My Blue Collar Husband and Terry McAuliffe

06/07/2009 01:11 am ET | Updated May 25, 2011

We're new to the D.C. area. So when we started paying attention to the Virginia governors race it was late in the game. But it didn't take long for my blue collar husband to take sides. I haven't, except that Brian Moran isn't an option for me. He's still fighting '08 primary fights against Terry McAuliffe because he backed Clinton. That turned us off from the start. So it's between Creigh Deeds and Terry McAuliffe. Well, not for my husband. There's only one choice for him. That's McAuliffe. I'll explain in a minute. For those of you not familiar with the race, here's where it stands:

For months, much of the attention in the race had centered on its most unexpected candidate: McAuliffe, the well-known confidant to President Bill Clinton who joined the race in January, after serving as chairman of Hillary Rodham Clinton's failed presidential campaign. With millions of dollars from his enormous national network of donors, he began a presidential-style campaign across Virginia, building what is now believed to be a massive grass-roots organization throughout Northern Virginia and in the African American communities of Hampton Roads and Richmond.

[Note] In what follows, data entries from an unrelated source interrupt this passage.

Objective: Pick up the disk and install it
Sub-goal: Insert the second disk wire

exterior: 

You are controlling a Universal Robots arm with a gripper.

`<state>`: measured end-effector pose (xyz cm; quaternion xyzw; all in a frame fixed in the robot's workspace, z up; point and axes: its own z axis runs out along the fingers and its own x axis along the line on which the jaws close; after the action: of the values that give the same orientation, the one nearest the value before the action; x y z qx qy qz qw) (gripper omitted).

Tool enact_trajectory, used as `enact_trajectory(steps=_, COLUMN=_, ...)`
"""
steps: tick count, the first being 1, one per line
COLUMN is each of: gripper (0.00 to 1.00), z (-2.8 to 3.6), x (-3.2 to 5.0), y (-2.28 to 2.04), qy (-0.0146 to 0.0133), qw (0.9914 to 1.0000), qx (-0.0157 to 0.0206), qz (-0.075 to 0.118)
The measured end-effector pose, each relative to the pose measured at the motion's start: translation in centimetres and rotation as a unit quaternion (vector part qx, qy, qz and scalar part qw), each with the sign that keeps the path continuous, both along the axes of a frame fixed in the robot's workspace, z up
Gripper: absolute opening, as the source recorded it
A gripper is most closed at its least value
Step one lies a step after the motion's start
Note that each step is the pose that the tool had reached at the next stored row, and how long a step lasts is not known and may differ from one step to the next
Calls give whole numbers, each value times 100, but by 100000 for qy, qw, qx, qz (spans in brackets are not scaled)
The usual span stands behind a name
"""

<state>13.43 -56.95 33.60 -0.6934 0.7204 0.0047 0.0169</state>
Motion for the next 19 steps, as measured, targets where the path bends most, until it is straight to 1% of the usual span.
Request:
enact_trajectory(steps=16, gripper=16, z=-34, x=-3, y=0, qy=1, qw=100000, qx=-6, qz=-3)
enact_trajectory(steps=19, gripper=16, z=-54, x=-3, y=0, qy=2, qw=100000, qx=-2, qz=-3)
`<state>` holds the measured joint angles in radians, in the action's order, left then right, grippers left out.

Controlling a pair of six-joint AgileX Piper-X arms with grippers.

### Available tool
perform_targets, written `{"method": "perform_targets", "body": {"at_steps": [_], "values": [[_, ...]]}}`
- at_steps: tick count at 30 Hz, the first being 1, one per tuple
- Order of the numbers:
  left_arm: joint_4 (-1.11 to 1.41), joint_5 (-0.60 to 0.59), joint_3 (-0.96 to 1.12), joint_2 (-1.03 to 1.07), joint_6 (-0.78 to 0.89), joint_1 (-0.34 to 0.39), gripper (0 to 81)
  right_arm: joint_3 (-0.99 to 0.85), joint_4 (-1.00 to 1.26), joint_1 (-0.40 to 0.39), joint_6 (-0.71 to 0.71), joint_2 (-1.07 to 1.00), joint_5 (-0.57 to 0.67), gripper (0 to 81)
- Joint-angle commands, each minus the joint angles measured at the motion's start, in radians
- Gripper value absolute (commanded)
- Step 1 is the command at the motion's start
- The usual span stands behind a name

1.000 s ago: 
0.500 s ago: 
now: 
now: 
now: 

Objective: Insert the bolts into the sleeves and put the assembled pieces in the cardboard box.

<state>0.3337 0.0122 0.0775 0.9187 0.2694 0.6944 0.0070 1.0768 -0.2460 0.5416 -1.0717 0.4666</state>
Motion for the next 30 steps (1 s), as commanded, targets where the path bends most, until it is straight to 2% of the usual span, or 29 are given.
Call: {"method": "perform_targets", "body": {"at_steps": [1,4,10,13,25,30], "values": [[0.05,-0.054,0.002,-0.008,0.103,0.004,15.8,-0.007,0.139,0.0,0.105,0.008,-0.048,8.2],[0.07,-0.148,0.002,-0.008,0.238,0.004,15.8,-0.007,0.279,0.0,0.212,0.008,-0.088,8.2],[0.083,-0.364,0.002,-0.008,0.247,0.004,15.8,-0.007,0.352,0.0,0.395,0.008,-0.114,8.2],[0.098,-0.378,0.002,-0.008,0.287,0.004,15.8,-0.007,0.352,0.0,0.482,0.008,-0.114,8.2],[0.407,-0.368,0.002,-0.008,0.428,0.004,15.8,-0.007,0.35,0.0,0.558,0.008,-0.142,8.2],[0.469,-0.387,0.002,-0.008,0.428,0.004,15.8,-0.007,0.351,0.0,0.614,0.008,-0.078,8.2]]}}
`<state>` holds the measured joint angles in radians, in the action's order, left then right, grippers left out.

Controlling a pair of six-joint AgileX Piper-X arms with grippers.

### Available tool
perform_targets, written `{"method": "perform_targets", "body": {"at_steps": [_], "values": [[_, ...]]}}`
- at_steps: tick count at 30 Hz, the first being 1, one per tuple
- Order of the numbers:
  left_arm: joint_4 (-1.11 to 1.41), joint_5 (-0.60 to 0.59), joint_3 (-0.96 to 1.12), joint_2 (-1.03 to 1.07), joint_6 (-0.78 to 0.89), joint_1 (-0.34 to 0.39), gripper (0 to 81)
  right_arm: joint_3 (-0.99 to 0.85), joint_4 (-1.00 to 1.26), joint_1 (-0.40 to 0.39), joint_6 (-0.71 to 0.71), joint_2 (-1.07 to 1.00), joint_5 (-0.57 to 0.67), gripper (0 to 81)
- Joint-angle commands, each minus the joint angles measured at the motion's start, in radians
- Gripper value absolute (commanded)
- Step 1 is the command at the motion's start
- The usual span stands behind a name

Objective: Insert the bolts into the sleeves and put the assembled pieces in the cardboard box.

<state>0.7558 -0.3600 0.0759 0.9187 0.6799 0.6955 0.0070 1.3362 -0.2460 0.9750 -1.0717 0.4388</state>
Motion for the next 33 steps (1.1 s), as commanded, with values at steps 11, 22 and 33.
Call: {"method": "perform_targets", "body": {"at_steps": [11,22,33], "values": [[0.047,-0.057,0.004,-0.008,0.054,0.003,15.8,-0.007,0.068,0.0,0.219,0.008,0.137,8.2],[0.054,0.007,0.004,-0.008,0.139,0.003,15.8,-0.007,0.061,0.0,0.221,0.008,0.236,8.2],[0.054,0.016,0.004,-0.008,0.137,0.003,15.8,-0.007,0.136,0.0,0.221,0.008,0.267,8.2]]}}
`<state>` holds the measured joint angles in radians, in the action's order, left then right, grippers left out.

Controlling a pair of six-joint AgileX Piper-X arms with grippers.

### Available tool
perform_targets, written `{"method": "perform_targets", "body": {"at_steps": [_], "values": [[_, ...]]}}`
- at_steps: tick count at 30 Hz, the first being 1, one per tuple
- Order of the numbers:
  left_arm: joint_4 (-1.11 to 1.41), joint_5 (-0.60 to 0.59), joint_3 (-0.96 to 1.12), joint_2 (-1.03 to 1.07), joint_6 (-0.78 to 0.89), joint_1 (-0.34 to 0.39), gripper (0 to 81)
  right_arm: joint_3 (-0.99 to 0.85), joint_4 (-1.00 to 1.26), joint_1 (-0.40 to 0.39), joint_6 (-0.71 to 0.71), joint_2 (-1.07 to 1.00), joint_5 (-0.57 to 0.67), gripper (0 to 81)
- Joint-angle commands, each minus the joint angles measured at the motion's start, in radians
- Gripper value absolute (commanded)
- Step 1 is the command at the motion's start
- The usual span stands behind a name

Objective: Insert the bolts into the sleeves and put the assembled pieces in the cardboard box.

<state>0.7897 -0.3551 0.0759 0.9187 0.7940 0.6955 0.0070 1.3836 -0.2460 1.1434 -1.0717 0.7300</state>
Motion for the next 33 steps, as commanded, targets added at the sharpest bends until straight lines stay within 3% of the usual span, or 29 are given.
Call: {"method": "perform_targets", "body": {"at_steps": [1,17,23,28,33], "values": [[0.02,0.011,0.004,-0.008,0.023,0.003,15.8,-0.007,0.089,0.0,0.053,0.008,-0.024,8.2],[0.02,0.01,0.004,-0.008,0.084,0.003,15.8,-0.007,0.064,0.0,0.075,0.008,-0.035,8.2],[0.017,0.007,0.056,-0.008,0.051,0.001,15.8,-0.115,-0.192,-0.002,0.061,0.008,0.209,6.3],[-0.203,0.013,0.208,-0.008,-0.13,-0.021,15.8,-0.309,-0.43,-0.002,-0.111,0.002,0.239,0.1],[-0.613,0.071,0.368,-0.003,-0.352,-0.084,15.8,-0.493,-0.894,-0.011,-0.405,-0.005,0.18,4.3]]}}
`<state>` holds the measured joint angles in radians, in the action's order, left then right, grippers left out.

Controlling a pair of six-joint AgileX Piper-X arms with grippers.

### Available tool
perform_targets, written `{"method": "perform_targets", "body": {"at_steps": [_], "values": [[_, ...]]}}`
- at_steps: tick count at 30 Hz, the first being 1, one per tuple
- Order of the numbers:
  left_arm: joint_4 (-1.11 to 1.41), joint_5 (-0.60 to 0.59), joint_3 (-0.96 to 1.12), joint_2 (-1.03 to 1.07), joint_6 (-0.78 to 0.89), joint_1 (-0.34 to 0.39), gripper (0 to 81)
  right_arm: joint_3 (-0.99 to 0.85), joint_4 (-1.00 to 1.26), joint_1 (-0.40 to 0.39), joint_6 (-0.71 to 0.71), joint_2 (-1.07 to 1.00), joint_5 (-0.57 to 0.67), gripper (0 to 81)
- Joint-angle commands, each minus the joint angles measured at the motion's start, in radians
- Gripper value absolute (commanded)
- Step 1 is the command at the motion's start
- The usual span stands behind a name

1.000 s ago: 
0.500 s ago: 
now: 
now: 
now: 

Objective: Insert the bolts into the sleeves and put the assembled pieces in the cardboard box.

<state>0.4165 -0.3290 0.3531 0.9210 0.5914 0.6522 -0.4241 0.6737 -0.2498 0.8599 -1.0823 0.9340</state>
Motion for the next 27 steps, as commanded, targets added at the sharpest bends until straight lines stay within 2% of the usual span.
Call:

Moran, long the presumptive favorite for the nomination, struggled to adapt to McAuliffe's entry into the race and is now hoping voter loyalty in Northern Virginia will be his trump card. As a symbol of his slow but steady effort, he has held on to a tortoise saved from a Prince William highway, keeping it in his SUV.

But it has been the race's most unheralded candidate that has shown momentum in the final mad dash of campaigning. Deeds, the most conservative and least polished of the three, has been blitzing the Washington suburbs since recent polls showed him surging in an area where it was assumed he would have trouble connecting with voters. Even modest success there could help him cobble together a majority, given his strength elsewhere.

People must be a little worried, because a couple of posts have lately picked on Terry McAuliffe. One post a bit earlier took issue with something I'd written and even goes so far as to completely misrepresent a post I wrote in order to target McAuliffe. The post I wrote was about Moran targeting McAuliffe through Hillary. Believe it or not, this post takes out after McAuliffe for backing Clinton too.

What does that have to do with Virginia? As my husband looked for work, he wanted to know that too.

After having the same job since he was in his twenties, when we moved he took early retirement, which meant my husband was looking for work once we landed. Even as talented as he is it was daunting. He can build anything; give him two beams and you'll get yourself a shopping mall; he can also fix anything. He was offered a couple of jobs, then landed a really good one, but the hunt had an impact. That's when McAuliffe's ads started showing up. He also heard Creigh Deeds, coming to the judgment that he "sounds like a solid guy." But McAuliffe's ads had a bigger impact on him. What my husband heard from McAuliffe was a man who can widen his job options if he goes hunting again. He also heard enthusiasm and someone who he believes has the dynamic optimism to convince businesses to choose Virginia.

When I told him I hadn't decided whom to vote for, though neither of us will vote for Moran because of his negativity, he looked at me like I'd just insulted him. "How can you not vote for the guy?, meaning McAuliffe. "He's so optimistic. You just know he'll tell businesses they have to come to Virginia and they'll come." Of course, my husband doesn't know a thing about the progressive push against Terry McAuliffe, so when I told him he just laughed. After looking for work and seeing the job market after so long, he's looking for someone who can pitch big companies, get them to Virginia and help people like him have more choices. As far as he's concerned it's McAuliffe. "You've gotta vote for him," he now simply says.

I just don't know. With Moran hitting me wrong from the start, looking at Creigh Deeds, he seems solid, his record a good one. The Washington Post endorsement was impressive. But...

I'm just not convinced he can beat Bob McDonnell, who is slick. He's also got serious right-wing tendencies, and the guy he picked to run his campaign proves McDonnell's judgment stinks.

"One of the underlying concerns that many thoughtful Virginians have about McDonnell are his ties to the Christian right," Sabato said. "I can't tell you how many times senior people have asked, 'Who will Bob McDonnell appoint to the 4,000 appointments he gets?' 'Who will run the college boards of visitors and the state agencies?'

"The reasons these questions matter to the people asking them is they fear it will be the far right and the Christian conservatives," he said.

So, it gets down to who can beat McDonnell for me. Nothing else matters. I'm just not sure it's Creigh Deeds.